Tessa Russo is the mother of two young children and the wife of a
renowned pediatric surgeon. Despite her mother’s warnings, Tessa has
recently given up her career to focus on her family and the pursuit of
domestic happiness. From the outside, she seems destined to live a
Valerie Anderson is an attorney and single mother to six-year-old
Charlie---a boy who has never known his father. After too many
disappointments, she has given up on romance---and even, to some degree,
friendships---believing that it is always safer not to expect too much.
Although both women live in the same Boston suburb, the two have
relatively little in common aside from a fierce love for their children.
But one night, a tragic accident causes their lives to converge in ways
no one could have imagined.
In alternating, pitch-perfect points of view, Emily Giffin creates a
moving, luminous story of good people caught in untenable
circumstances. Each being tested in ways they never thought possible.
Each questioning everything they once believed. And each ultimately
discovering what truly matters most.
I wasn't sure what to expect before starting to read Heart of the Matter by Giffin. This is the first book I have read by this author and I think I stereotyped her as one of those fluffy romance creators, when this book turned out to be so much more. Giffin puts us in the middle of a very unfortunate situation that spins out of control.

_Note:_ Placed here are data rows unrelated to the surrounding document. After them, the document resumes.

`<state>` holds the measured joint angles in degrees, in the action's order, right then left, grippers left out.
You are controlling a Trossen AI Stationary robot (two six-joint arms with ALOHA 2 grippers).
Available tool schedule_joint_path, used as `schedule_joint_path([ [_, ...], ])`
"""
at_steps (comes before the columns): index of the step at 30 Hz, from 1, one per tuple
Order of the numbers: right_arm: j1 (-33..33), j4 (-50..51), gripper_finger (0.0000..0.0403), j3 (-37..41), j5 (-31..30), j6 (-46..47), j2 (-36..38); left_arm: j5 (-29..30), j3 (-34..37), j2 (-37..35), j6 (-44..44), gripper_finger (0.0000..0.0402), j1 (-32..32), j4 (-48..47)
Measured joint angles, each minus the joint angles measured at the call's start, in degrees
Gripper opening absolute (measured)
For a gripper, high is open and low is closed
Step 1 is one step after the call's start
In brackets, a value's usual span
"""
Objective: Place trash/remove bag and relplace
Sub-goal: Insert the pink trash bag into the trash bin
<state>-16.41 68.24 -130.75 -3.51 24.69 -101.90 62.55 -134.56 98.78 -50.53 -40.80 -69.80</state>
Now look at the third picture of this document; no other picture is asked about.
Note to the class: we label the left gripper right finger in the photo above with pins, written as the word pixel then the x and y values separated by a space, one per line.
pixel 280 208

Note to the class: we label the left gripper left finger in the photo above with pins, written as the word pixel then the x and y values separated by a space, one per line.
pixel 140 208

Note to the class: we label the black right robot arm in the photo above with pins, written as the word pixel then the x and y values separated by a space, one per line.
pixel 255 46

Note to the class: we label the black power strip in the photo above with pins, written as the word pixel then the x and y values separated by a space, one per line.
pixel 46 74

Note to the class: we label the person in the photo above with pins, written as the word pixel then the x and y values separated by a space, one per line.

Tessa is one of our main characters who seems to have the perfect life with her plastic surgeon husband and two young kids. When she started to have children, Tessa decided to give up her career so she could focus on being a full-time Mom. She loves her children but knows she falls short compared to the perfect neighborhood mothers that bring the perfect snacks to school and throw the ultimate kid parties.
Valerie is a single mom struggling to have a successful career and also be a good parent. Her son Charlie attends a private school that is full of over-privileged children. She doesn't believe in the lifestyles that most of the families from his school lead, but she finds a way to allow acceptance, knowing that Charlie needs to have friends. When Valerie lets Charlie to spend the night at his friend's birthday party, she cannot foresee how events will spin out of control, and change her priorities and outlook on life.
I think many people may look at Giffin's books and feel that they are just fluffy women's fiction. Personally, I felt this book was much more than that. Giffin gave us a front row view of a very difficult situation from opposing perspectives. After about the first seventy-five pages I admit that I didn't like where the story was going, but did not intend on putting the book down for any reason. With themes of love, forgiveness, parenthood, and honesty, I think this book is going to make a great discussion for my book group and would also recommend it as a nice summer read.
My Rating: 4/5
Disclosure: This book came from my personal collection and I read it for my own enjoyment and as a book club selection.